--- Exercise instructions ---
Determine how many lines in the listing below contain "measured", then give only that number.

Information provided Block Start

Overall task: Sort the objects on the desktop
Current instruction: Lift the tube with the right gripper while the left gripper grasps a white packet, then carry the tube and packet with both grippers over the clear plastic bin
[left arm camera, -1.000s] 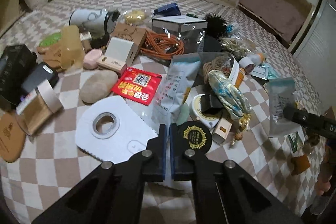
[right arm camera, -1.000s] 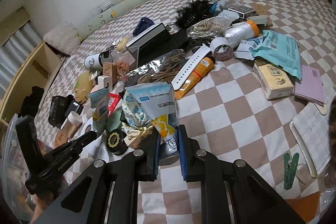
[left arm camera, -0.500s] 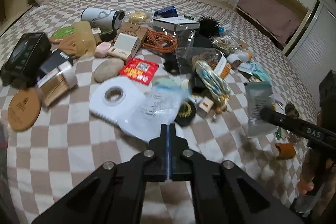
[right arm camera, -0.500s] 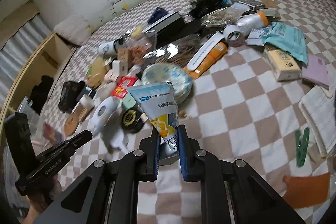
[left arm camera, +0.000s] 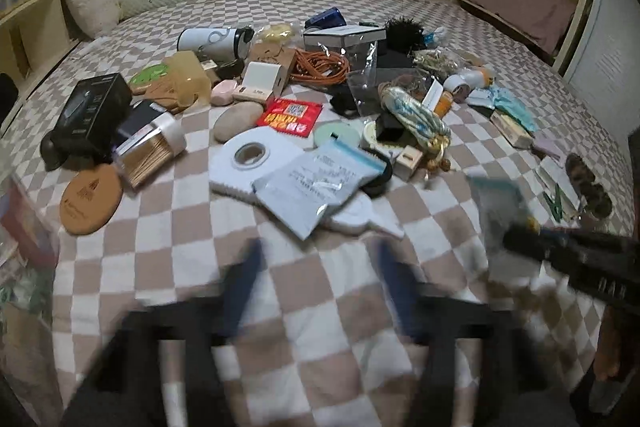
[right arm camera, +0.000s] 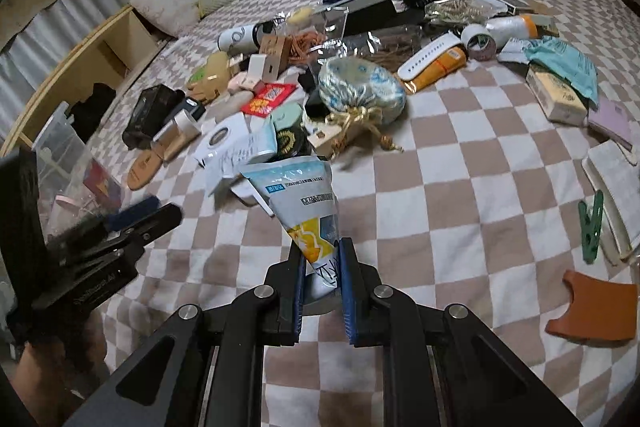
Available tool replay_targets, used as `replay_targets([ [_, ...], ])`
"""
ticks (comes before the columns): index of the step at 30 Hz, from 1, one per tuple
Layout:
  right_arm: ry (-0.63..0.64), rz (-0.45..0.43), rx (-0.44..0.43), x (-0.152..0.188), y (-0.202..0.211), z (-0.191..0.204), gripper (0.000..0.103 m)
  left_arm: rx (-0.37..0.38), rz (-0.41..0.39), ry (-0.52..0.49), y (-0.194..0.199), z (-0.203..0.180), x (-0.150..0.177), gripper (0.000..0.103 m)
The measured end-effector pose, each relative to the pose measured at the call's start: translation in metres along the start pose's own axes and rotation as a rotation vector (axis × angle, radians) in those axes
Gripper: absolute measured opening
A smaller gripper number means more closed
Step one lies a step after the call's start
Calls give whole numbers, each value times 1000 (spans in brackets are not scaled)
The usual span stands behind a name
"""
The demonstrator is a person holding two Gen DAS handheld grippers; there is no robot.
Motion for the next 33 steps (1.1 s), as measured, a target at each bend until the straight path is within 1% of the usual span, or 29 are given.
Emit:
replay_targets([
  [1,-3,4,2,1,-2,-1,16,-2,-5,-9,-3,0,-3,66],
  [6,-27,19,-5,2,-10,-4,17,-76,-7,-86,-29,1,-15,66],
  [8,-34,24,-11,3,-13,-5,17,-100,1,-113,-36,3,-14,66],
  [10,-41,27,-15,3,-15,-7,17,-115,9,-165,-43,5,-11,66],
  [14,-74,39,-33,1,-20,-12,17,-121,1,-267,-49,-4,-9,66],
  [18,-86,43,-34,1,-23,-14,17,-130,-8,-326,-59,-20,-17,65],
  [20,-91,43,-37,1,-23,-15,17,-145,-5,-346,-67,-26,-22,66],
  [26,-101,46,-39,1,-25,-19,17,-174,7,-344,-83,-33,-37,65],
  [27,-101,47,-38,1,-26,-19,17,-170,11,-343,-85,-33,-37,61],
  [28,-102,47,-38,1,-26,-19,17,-145,23,-332,-86,-33,-38,50],
  [30,-102,47,-37,1,-26,-19,17,-111,33,-304,-87,-34,-38,38],
  [31,-103,47,-38,1,-26,-19,17,-113,29,-298,-86,-34,-38,29],
  [32,-105,47,-39,1,-26,-20,17,-104,29,-278,-84,-32,-39,27],
  [33,-106,46,-39,1,-26,-20,17,-88,31,-254,-82,-30,-40,23],
])
Point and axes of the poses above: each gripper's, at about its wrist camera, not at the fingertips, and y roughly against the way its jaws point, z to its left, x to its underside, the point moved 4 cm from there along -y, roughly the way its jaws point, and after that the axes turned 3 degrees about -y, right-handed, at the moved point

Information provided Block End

--- Response area ---
3